* What to produce
Retype only the lines that run from the top of the material below to the line bearing "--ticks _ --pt", inclusive, and keep the pictures out.

= = =

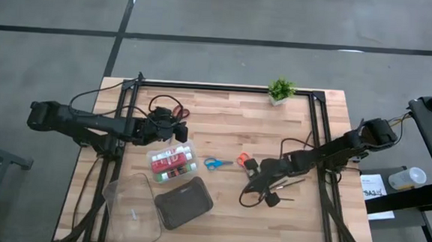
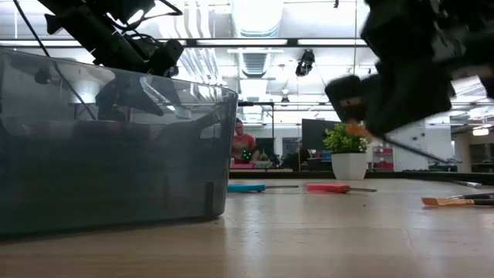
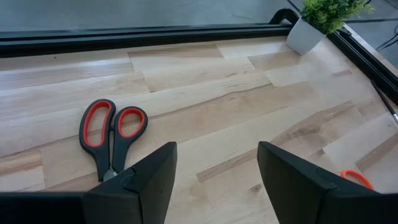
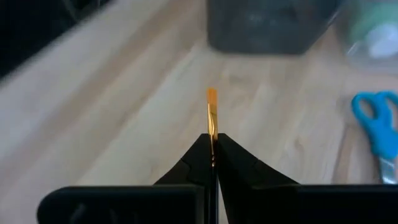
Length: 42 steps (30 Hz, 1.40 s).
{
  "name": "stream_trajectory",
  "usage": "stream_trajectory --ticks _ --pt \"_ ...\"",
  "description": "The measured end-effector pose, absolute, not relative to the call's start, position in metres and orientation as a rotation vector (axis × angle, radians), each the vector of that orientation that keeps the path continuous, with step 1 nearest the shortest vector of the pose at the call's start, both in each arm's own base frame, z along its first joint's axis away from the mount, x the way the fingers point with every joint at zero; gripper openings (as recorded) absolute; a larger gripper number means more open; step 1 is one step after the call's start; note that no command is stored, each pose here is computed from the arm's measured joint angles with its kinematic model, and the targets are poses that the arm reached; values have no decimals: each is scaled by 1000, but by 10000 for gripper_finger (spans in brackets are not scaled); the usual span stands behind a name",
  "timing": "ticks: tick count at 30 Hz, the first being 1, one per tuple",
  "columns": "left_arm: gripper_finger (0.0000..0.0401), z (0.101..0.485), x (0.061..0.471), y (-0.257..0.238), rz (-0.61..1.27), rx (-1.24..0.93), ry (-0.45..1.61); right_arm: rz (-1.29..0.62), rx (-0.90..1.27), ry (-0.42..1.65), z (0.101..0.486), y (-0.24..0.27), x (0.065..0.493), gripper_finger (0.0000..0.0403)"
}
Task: Pick & Place Paint Supplies
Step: Put the top gold paint brush into the black transparent bin
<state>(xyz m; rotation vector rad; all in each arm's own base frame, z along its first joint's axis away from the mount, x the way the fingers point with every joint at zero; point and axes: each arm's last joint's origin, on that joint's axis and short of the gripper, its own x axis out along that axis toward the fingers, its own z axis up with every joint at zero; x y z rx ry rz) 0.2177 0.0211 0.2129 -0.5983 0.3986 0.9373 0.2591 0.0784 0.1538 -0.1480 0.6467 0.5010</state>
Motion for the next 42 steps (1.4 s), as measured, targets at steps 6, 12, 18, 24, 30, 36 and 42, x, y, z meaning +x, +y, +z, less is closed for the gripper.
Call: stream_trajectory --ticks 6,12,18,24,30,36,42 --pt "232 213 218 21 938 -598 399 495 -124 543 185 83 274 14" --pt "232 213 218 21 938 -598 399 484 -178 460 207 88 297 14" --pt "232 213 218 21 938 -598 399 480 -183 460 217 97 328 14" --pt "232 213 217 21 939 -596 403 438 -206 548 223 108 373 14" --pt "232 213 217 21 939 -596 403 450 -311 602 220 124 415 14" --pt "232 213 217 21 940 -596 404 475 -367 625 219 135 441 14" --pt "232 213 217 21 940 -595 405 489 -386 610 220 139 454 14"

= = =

* Response for this exercise
Length: 42 steps (30 Hz, 1.40 s).
{
  "name": "stream_trajectory",
  "usage": "stream_trajectory --ticks _ --pt \"_ ...\"",

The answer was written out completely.